当然そっちに人が殺到する分、薬学研究所は倍率が低いから女性でも入りやすい。それに魔法の才能という事ではなくて知識の積み重ねなので、貴族子女でも教育が受けられればチャンスがあるので、そういう比率なのだ。なお、倍の賃金は通常所員であって、上まで行くとその差は4倍。宰相閣下が格差を埋めようと頑張っていた気がするけど、『才能による成果の魔導研究所こそ至高』という貴族の意見に押されて実現できなかったらしい。
「そういえば侯爵くんは来てないんだね?」
「彼はさすがに次男でも侯爵家の人間ですよ。またも、他国に人が逃げたと分かったら大ごとです。彼の家は2代前に王女が降嫁された家ですし」
「カノン、その侯爵くんというのは?」
「フィスト様、彼はすごいんですよ!同い年なんですけど、学園も飛び級で卒業して研究成果も多いんです。特に改良薬なんか、半分は彼が作ってるんです!」
研究所の期待のホープなんですよ、エッヘンと胸を反らして得意げに説明する。
「それならや…彼が来なくてさびしくはないのか?」
「…ちょっとだけ。でも、ここにはフィスト様たちがいますし、侯爵くんもきっと元気にやってますよ!」
「これからはもう少し、邸にいるようにする」
「何か言いました?」
良く聞こえなかったな。
「さて、お披露目も終わり、お嬢様は化粧を落とさないと。フィスト様もご用事があるのでは?」
「そうだった!カノン済まないが出かける」
「行ってらっしゃいませ!」
フィスト様を見送り私も着替えのために邸に戻ろうとするが、どうも研究員たちの視線が気になる。
「どうかしました?」
「いえ、なんだか夫婦のやり取りみたいだったもので…」
「夫婦…そっ、そんなことありません。夫婦だなんて」
カアッ
私は迷惑ばかりかけているのに、みんなのことだってこの国の研究員の人より優先してくださって。
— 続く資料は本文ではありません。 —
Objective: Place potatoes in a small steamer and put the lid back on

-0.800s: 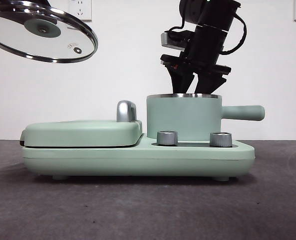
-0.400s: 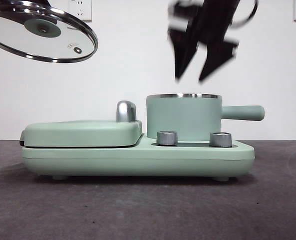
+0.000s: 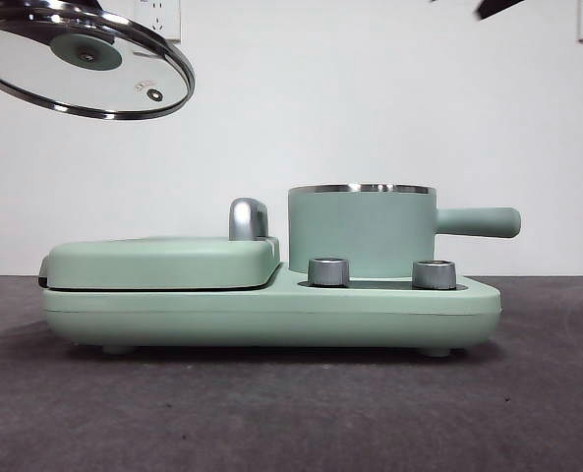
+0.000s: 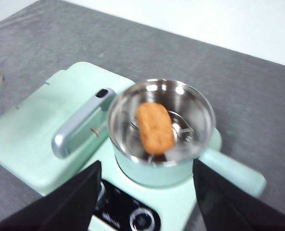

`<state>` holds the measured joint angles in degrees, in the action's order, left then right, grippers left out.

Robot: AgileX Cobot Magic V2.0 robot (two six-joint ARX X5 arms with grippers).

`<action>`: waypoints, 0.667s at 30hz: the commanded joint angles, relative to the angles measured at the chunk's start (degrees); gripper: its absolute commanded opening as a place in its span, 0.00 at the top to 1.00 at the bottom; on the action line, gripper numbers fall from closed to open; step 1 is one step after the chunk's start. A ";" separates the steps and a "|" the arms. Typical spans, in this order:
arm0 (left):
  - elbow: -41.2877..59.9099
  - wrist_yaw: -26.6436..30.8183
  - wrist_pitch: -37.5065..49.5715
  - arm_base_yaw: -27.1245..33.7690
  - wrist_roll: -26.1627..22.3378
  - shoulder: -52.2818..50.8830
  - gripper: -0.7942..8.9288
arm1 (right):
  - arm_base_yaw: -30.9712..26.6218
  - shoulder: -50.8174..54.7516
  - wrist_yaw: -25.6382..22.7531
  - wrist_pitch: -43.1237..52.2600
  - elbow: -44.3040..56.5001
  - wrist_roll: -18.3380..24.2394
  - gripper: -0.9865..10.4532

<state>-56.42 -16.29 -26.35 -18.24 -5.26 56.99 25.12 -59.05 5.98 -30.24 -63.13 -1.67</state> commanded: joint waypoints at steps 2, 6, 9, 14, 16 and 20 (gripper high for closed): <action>-1.01 -1.51 2.19 -0.26 0.00 -0.07 0.90 | 0.39 5.99 -2.01 0.39 6.78 -2.43 0.66; -1.01 -1.79 3.08 -0.48 0.22 0.00 0.90 | 0.42 12.68 -1.92 1.07 14.21 -3.10 0.66; -1.01 -1.90 6.27 -1.70 0.87 0.35 0.90 | 0.70 17.42 -1.88 1.07 18.84 -3.63 0.66; -1.01 -1.92 14.25 -4.98 1.97 2.78 0.90 | 0.94 23.21 -1.64 0.81 23.12 -4.42 0.66; -1.05 -1.88 17.44 -6.47 1.97 4.68 0.90 | 0.94 24.57 -2.10 -0.28 23.50 -4.92 0.66; -1.07 -1.64 25.68 -9.01 1.99 9.75 0.90 | 0.94 26.32 -3.13 -1.62 23.50 -5.42 0.66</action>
<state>-56.42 -17.91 -4.43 -26.65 -3.55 65.65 25.71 -32.71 3.05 -32.16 -39.48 -6.09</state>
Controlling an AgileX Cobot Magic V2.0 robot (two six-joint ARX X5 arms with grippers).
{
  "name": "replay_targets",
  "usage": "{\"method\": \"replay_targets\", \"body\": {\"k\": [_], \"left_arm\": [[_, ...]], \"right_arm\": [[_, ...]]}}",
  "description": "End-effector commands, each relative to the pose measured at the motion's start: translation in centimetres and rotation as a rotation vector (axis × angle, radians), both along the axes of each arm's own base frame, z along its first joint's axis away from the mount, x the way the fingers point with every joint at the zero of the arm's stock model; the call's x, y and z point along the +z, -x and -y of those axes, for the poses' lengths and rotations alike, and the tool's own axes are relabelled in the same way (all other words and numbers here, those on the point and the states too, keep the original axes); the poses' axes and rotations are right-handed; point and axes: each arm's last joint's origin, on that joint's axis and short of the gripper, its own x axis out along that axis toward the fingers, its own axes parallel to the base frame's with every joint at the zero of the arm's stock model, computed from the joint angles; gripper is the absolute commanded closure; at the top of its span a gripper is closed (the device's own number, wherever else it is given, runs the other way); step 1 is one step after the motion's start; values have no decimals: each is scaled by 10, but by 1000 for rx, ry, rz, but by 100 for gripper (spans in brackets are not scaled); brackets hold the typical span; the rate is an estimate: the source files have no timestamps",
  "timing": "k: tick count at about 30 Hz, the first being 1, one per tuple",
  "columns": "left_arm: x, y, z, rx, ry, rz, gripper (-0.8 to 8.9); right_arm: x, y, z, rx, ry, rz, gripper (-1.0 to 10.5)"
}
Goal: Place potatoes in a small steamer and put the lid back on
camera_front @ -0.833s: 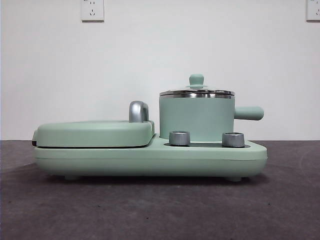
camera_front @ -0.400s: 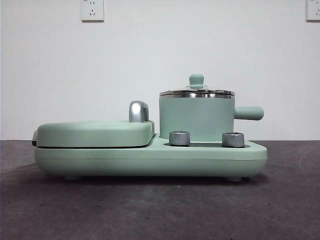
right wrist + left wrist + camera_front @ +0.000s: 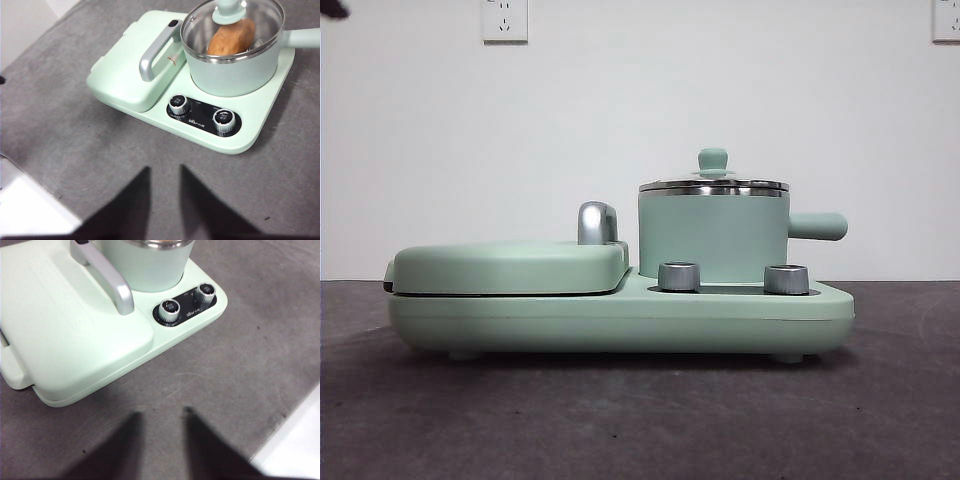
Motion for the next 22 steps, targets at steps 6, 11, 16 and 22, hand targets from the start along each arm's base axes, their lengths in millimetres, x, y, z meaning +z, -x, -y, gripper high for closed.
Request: {"method": "replay_targets", "body": {"k": [6,11,16,22], "left_arm": [[4,-1,2,-8,20,21,808],[4,-1,2,-8,21,21,808],[4,5,-5,2,50,60,808],[-28,7,-26,139,123,273,808]], "right_arm": [[4,1,0,1,-4,32,930],[4,1,0,9,-7,30,930],[4,1,0,8,-7,31,930],[4,1,0,8,-7,31,930]]}}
「カノンお嬢様。貴女は今までずっと研究ばっかりだったじゃろう?難しく考えなくても良い、彼がいないと寂しいと思うじゃろう?」
「えっ、はい…」
「彼も国内を回ってばかりで知り合いも少なく、きっとお前と同じ思いじゃろう。だから、できるだけそばにいてあげなさい。それが恩返しの一つでもある」
「そうでしょうか?」
「うむ。おじいちゃん所長は嘘はつかんぞ」
「…そうですよね。分かりました!研究もやりますけどフィスト様が寂しくないようにも頑張ります!」
「おうおう、さすがはわしらのお嬢様じゃ。さあ、着替えてわしらに指示を出しておくれ」
すぐにみんなと屋敷に戻ると動きやすい服装に着替えて戻る。ここからは研究所の所長として頑張らないと!
「所長か…私が本当に所長でいいんですか?」
「何を言っているんですか、カノン様以外には適任者はいませんよ。子爵としても所長としても出なければいけない時は大老さまが特別顧問として出てくださいますから、観念してください」
「それならしょうがないか」
「お嬢様、通常貴族が特別な役職をもらう時は『光栄ですわ。謹んで受けさせていただきます』ですよ。国王陛下に無理ですなんていったらいけませんからね!」
「流石に私でもそこまでは言わないよ。みんなありがとね」
そこからは実務に入って、チーム分けをしていった。まずは優先される『魔力病』治療薬の生産。これはまだ機密情報だからここで作るしかない。前の研究員を筆頭に一旦、22人を3組に分けて最終工程近くのものを大量に作らせる。その先までいかなければ粉末の状態を維持できるため、保存性が良いのだ。
残り8人のうち2人で私の持ってきた成果や、研究員たちの成果、さらにグルーエル様の研究員の成果を突き合わせて同様の研究が無いか精査する。その後はお互いの研究成果を学び、新たなテーマを模索する。
残りの6人はグルーエル様から頂いた『美容と健康改善薬』を王家向けに生産する。まずは側使えで試し、効果があり副作用もなければ王家の方が、その後は高位貴族専用品になるか高級品として売られるかという事のようだ。そういうことはよくわからないからおじいちゃん所長に丸投げしよう。